Stephane Eranian [eranian@google.com] wrote:
| On Wed, Feb 8, 2012 at 12:32 PM, Anton Blanchard <anton@samba.org> wrote:
| >
| > Hi,
| >
| > On Thu, 26 Jan 2012 17:03:19 +0100
| > Stephane Eranian <eranian@google.com> wrote:
| >
| >> This patch fixes the throttling mechanism. It was broken
| >> in 3.2.0. Events were not being unthrottled. The unthrottling
| >> mechanism required that events be checked at each timer tick.
| >
| > This patch breaks perf on POWER. I haven't had a chance to work out why
| > yet, but will investigate tomorrow.
| >
| Did you apply the subsequent patch I posted yesterday:
| 
| https://lkml.org/lkml/2012/2/7/185

I applied both patches to the powerpc.git tree - following hunk already
exists in the powerpc tree (and even Jan 27 mainline) so I skipped this
hunk.

--- a/arch/x86/kernel/cpu/perf_event.c
+++ b/arch/x86/kernel/cpu/perf_event.c
@@ -988,6 +988,9 @@ static void x86_pmu_start(struct perf_event *event, int flags)
        struct cpu_hw_events *cpuc = &__get_cpu_var(cpu_hw_events);
        int idx = event->hw.idx;

+       if (WARN_ON_ONCE(!(event->hw.state & PERF_HES_STOPPED)))
+               return;
+
        if (WARN_ON_ONCE(idx == -1))
                return;

I tried this on Power7 system with a simple 'nooploop' program that loops
in while(1) for 10 seconds.

Results before the patches were applied:

	# /tmp/perf record -e cycles,cycles /tmp/nooploop 10
	[ perf record: Woken up 4 times to write data ]
	[ perf record: Captured and wrote 0.886 MB perf.data (~38714 samples) ]

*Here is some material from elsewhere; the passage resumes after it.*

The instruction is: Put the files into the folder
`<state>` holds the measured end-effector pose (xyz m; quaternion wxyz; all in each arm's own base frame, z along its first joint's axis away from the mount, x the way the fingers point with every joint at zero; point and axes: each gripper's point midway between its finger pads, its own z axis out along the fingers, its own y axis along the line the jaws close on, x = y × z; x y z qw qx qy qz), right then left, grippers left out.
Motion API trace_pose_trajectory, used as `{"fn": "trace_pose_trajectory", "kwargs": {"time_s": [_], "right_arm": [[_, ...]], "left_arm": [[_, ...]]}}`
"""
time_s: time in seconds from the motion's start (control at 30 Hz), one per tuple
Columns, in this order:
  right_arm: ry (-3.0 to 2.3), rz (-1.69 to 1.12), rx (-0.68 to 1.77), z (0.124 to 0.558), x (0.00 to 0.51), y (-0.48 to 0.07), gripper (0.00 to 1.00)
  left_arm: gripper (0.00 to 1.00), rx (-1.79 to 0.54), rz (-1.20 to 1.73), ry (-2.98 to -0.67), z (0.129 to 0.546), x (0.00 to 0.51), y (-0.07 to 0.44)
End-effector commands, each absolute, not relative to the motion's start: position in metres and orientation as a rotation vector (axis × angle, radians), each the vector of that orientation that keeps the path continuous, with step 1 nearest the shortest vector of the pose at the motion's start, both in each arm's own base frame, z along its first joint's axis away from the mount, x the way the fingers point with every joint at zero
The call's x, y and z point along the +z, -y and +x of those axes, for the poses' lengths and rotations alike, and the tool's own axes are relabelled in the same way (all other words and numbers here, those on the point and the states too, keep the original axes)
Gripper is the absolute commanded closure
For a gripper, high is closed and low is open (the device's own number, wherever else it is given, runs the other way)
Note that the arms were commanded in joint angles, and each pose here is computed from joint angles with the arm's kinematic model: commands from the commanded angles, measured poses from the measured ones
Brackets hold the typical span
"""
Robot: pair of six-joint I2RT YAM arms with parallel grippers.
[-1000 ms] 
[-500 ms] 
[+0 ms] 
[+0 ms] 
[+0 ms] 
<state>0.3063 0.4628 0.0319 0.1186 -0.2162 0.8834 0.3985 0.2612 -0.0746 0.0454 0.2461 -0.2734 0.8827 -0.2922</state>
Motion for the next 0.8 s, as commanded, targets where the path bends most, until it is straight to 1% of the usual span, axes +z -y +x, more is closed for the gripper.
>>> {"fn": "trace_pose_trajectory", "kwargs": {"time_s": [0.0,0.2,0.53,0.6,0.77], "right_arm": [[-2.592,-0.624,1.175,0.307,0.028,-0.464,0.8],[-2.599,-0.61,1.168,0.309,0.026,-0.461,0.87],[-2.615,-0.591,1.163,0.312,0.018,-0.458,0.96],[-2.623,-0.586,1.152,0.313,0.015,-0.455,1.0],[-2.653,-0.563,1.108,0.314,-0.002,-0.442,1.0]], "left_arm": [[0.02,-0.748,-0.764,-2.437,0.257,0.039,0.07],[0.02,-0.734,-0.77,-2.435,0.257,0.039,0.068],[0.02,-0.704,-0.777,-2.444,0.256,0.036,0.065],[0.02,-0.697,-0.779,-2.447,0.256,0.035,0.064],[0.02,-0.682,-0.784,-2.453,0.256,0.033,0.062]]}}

	# /tmp/perf report -D | tail -15

	Aggregated stats:
		   TOTAL events:      19307
		    MMAP events:         42
		    COMM events:          2
		    EXIT events:          2
		  SAMPLE events:      19261
	cycles stats:
		   TOTAL events:       9993
		    MMAP events:          4
		    COMM events:          1
		    EXIT events:          2
		  SAMPLE events:       9986
	cycles stats:
		   TOTAL events:       9275
		  SAMPLE events:       9275

After applying both patches:

	# /tmp/perf record -e cycles,cycles /tmp/nooploop 10
	[ perf record: Woken up 1 times to write data ]
	[ perf record: Captured and wrote 0.006 MB perf.data (~260 samples) ]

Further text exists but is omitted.